=== Task to carry out ===
Could you repeat word for word only the lines from the one containing "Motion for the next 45" to the last line of the data below?

BEGIN Material provided

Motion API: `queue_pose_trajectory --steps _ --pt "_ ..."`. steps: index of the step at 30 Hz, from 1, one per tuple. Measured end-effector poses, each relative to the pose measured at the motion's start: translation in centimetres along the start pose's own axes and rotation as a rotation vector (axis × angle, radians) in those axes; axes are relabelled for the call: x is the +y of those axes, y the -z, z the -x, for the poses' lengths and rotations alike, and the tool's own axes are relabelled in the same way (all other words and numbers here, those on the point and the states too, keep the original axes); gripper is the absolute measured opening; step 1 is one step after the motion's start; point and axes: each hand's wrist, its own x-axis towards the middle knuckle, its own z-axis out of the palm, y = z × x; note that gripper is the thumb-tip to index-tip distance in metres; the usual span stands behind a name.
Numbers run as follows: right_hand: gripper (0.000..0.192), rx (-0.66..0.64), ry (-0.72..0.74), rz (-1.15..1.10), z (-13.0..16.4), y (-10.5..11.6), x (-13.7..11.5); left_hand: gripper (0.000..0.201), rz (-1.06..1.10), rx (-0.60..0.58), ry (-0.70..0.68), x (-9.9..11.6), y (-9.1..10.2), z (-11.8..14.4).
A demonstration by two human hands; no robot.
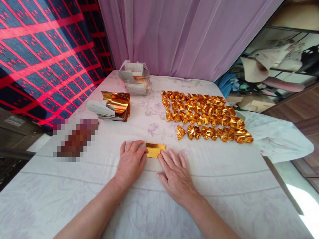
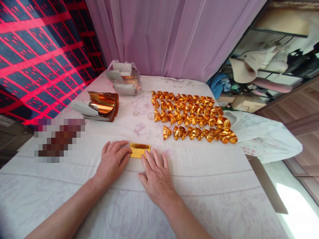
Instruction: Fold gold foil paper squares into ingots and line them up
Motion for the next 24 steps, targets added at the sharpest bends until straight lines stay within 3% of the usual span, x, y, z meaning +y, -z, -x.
queue_pose_trajectory --steps 2,5,10,24 --pt "0.050 0.010 -0.002 -0.007 -0.1 -0.1 -0.1 0.025 -0.021 0.039 -0.121 0.8 0.1 0.4" --pt "0.051 0.018 -0.003 -0.025 -0.1 -0.2 -0.2 0.033 -0.030 0.006 -0.235 1.8 0.1 1.0" --pt "0.052 0.033 -0.009 -0.050 0.0 -0.1 -0.1 0.041 -0.113 -0.048 -0.215 2.2 0.2 1.7" --pt "0.049 0.076 -0.017 -0.073 -0.1 0.0 -0.1 0.032 -0.158 -0.069 -0.162 -1.0 2.6 1.5"
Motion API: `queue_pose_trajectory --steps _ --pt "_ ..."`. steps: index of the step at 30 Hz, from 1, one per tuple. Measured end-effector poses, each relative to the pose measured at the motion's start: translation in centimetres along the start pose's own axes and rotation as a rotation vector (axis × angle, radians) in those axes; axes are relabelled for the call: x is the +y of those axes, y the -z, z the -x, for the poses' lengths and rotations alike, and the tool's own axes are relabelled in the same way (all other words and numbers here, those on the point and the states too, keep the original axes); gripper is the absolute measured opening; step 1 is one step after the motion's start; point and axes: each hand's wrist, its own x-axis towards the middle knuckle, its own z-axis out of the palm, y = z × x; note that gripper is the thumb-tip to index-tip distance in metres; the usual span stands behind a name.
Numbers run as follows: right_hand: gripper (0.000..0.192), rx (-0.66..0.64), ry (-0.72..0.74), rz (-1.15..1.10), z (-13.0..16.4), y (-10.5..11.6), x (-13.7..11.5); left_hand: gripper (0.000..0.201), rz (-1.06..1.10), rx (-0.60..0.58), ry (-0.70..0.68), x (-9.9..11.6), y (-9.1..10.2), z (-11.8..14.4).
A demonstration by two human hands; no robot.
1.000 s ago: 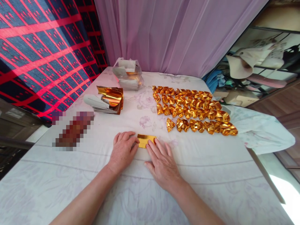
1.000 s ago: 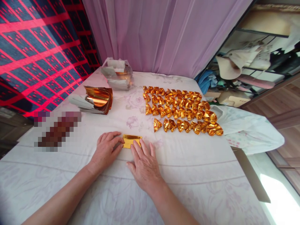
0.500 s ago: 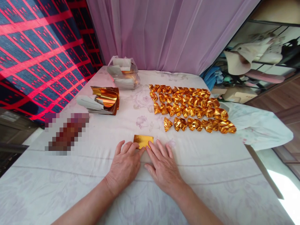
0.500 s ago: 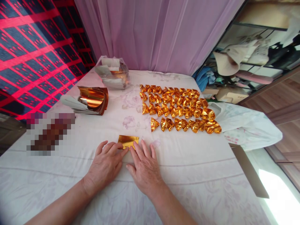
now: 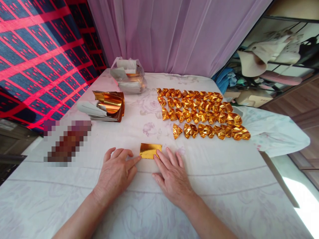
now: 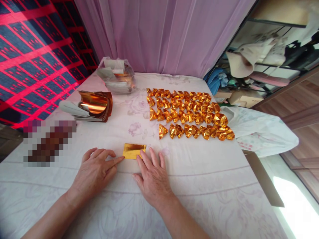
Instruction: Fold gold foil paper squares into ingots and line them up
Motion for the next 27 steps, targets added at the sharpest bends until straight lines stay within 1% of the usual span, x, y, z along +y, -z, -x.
queue_pose_trajectory --steps 2,6,8,11,15,20,27 --pt "0.048 0.000 0.002 -0.004 0.0 0.1 0.0 0.031 0.017 0.021 0.022 -0.3 -0.1 -0.1" --pt "0.046 0.006 0.004 -0.014 -0.1 0.2 0.1 0.023 0.051 0.111 0.092 -0.9 -0.6 -0.5" --pt "0.044 0.012 0.003 -0.013 -0.2 0.1 0.2 0.018 0.079 0.137 0.095 -1.0 -1.0 -0.7" --pt "0.041 0.034 0.011 -0.009 -0.2 0.1 0.3 0.023 0.124 0.116 0.063 -0.9 -1.6 -0.9" --pt "0.038 0.064 0.025 -0.017 -0.3 0.0 0.4 0.017 0.168 0.081 0.066 -0.7 -2.1 -1.0" --pt "0.037 0.106 0.025 -0.028 -0.2 -0.1 0.4 0.011 0.213 0.090 0.073 -0.4 -2.1 -1.2" --pt "0.037 0.223 0.055 -0.041 -0.4 0.2 0.5 0.006 0.240 0.075 0.033 -0.2 -1.9 -1.3"
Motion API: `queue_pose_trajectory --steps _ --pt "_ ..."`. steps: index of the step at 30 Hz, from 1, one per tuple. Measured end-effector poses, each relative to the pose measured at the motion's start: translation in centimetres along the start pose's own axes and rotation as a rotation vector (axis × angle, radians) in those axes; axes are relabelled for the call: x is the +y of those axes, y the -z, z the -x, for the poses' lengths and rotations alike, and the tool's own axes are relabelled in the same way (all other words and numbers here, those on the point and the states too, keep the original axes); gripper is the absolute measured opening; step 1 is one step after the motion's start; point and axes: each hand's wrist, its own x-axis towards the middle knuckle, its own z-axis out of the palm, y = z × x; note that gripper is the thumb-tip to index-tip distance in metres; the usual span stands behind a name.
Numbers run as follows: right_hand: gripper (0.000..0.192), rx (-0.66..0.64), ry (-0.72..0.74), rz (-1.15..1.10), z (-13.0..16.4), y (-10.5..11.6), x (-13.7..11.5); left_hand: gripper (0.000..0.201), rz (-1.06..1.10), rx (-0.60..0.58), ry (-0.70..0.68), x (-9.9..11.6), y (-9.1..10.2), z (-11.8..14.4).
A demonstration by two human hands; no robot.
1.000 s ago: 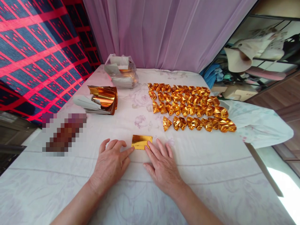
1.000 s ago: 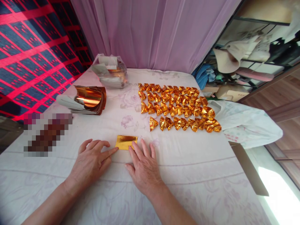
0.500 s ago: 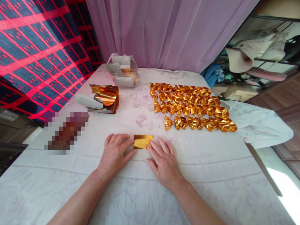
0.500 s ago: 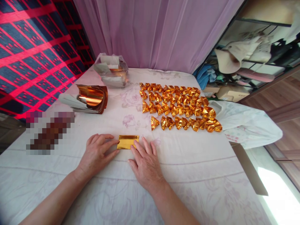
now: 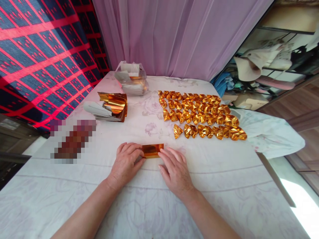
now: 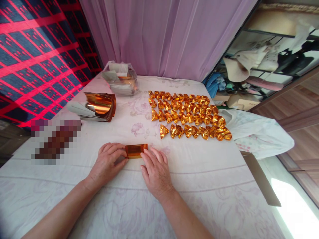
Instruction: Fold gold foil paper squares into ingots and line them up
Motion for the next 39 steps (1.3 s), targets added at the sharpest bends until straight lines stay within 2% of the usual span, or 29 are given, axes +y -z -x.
queue_pose_trajectory --steps 12,17,20,26,30,35,39 --pt "0.028 0.024 -0.066 -0.067 -1.6 1.2 0.6 0.005 0.084 0.035 -0.033 -0.2 0.3 0.0" --pt "0.010 0.062 -0.064 -0.170 -2.8 1.1 1.2 0.009 0.133 0.131 -0.056 0.0 0.6 0.1" --pt "0.012 0.101 -0.079 -0.202 -3.1 1.1 1.1 0.009 0.161 0.209 -0.048 0.0 0.7 0.1" --pt "0.018 0.148 -0.191 -0.277 -2.7 0.3 0.6 0.009 0.237 0.202 -0.004 -0.3 0.4 0.2" --pt "0.040 0.121 -0.278 -0.454 -2.3 0.1 0.6 0.006 0.269 0.203 -0.017 -0.4 0.3 0.3" --pt "0.049 0.067 -0.342 -0.666 -2.0 0.0 0.8 0.005 0.319 0.246 -0.041 -0.2 0.4 0.4" --pt "0.052 0.097 -0.413 -0.878 -1.9 -0.4 1.2 0.008 0.348 0.241 -0.027 -0.1 0.6 0.4"
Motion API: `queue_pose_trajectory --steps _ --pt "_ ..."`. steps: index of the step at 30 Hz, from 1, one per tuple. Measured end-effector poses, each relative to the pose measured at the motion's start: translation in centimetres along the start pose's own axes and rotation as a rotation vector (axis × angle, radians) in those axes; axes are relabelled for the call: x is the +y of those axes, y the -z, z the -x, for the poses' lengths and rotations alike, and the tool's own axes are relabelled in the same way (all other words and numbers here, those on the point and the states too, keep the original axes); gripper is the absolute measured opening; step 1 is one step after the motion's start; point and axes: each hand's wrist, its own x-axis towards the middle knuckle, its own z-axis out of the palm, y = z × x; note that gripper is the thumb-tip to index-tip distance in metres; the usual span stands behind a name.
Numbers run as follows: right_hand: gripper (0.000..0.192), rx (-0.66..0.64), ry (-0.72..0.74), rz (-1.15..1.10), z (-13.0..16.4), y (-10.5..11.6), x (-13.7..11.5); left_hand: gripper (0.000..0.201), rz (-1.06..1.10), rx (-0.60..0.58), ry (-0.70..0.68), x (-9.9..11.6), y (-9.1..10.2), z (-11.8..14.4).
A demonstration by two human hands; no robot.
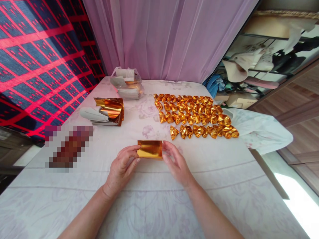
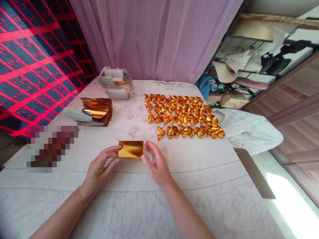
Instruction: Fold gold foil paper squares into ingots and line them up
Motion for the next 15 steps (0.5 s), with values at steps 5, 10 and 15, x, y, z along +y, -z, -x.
queue_pose_trajectory --steps 5,10,15 --pt "0.046 -0.019 -0.106 -0.144 -0.6 0.3 0.1 0.007 0.010 -0.022 -0.101 0.4 0.1 0.0" --pt "0.022 -0.003 -0.104 -0.033 -0.8 0.4 -0.7 0.007 0.012 -0.046 -0.101 0.8 0.1 -0.1" --pt "0.025 0.096 -0.110 -0.079 -0.6 -0.2 -1.1 0.006 0.057 -0.056 -0.004 0.8 -0.3 0.0"
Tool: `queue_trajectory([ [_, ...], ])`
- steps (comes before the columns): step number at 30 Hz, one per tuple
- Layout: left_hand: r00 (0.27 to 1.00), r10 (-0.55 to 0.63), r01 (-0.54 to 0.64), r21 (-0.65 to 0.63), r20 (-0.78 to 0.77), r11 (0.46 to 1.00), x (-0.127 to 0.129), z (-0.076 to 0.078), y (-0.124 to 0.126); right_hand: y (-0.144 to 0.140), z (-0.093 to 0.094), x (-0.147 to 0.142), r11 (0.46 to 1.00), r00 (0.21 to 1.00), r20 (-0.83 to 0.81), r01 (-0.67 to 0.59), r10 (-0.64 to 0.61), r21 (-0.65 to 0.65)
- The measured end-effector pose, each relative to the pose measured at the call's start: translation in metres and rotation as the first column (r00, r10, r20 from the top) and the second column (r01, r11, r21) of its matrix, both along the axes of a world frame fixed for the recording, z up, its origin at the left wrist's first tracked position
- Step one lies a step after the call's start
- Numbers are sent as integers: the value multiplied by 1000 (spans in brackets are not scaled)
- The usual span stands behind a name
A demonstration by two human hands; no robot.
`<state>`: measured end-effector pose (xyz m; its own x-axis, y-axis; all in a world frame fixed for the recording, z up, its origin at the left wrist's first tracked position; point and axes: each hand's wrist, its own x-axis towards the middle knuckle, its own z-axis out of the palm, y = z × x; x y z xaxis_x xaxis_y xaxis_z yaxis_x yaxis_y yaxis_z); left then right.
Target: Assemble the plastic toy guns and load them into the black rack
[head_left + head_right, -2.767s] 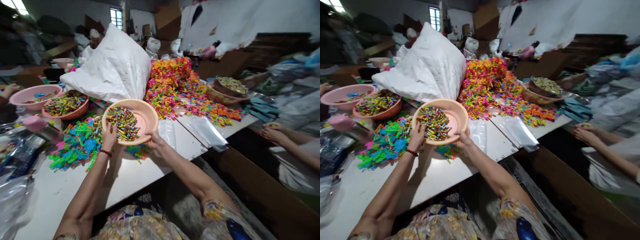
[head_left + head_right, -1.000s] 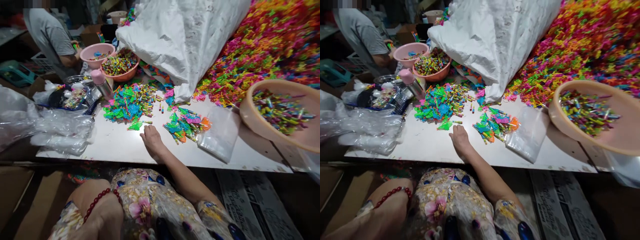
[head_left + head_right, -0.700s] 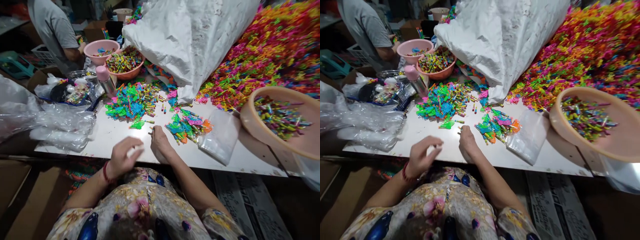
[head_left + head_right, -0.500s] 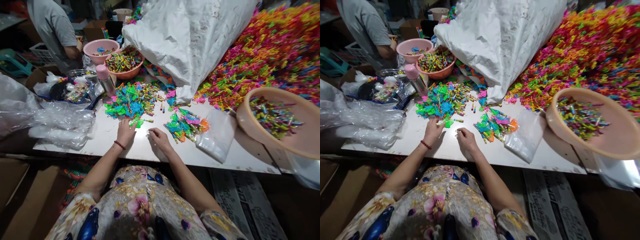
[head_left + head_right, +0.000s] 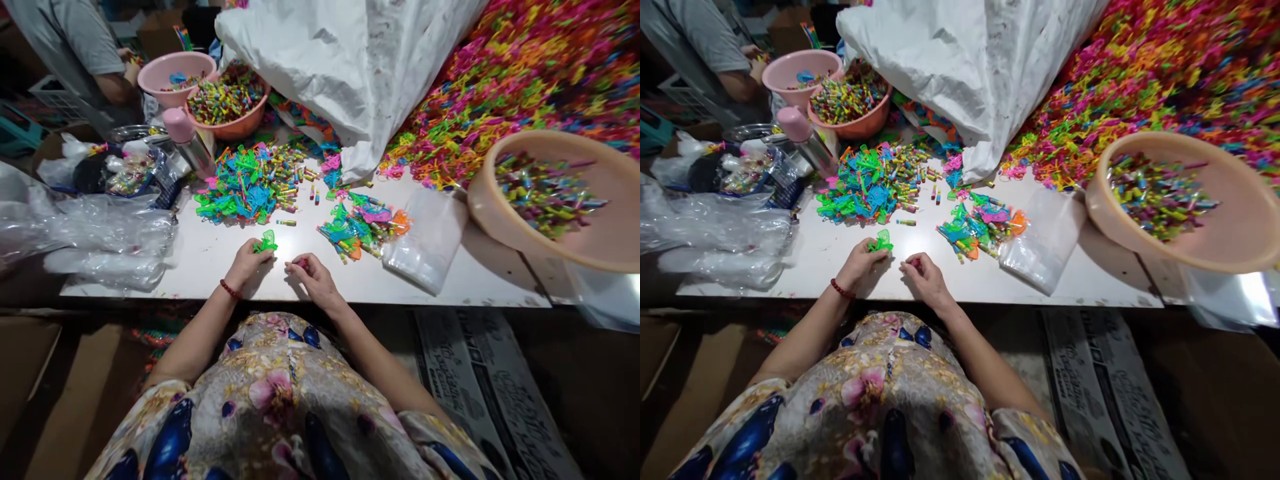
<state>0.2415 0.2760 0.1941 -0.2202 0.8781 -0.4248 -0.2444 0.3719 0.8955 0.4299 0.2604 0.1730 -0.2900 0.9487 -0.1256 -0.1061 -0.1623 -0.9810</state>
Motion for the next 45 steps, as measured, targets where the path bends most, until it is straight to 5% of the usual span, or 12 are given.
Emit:
queue_trajectory([
  [4,967,-146,149,0,209,989,1,15,-18,-8,10,2,999,999,-5,-32,32,2],
  [8,950,-179,197,-45,255,979,1,26,-29,-13,24,7,983,997,82,-27,12,181],
  [11,942,-195,226,-89,272,970,1,31,-35,-18,32,10,980,997,67,-34,21,197],
  [24,848,-309,408,-159,430,899,1,24,-43,-23,24,18,956,999,35,-48,40,291],
  [38,708,-351,588,-237,613,773,-9,20,-40,-18,13,24,741,961,276,-199,20,641],
  [45,747,-453,585,-157,486,796,-1,9,-34,-5,11,35,632,924,379,-261,-56,730],
])
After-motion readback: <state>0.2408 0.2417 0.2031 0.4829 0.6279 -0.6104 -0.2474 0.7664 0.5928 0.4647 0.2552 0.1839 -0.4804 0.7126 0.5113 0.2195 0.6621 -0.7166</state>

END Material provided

=== Solved problem ===
Motion for the next 45 steps, as measured, targets where the path bends most, until it is straight to 5% of the usual span, or 12 are given.
Emit:
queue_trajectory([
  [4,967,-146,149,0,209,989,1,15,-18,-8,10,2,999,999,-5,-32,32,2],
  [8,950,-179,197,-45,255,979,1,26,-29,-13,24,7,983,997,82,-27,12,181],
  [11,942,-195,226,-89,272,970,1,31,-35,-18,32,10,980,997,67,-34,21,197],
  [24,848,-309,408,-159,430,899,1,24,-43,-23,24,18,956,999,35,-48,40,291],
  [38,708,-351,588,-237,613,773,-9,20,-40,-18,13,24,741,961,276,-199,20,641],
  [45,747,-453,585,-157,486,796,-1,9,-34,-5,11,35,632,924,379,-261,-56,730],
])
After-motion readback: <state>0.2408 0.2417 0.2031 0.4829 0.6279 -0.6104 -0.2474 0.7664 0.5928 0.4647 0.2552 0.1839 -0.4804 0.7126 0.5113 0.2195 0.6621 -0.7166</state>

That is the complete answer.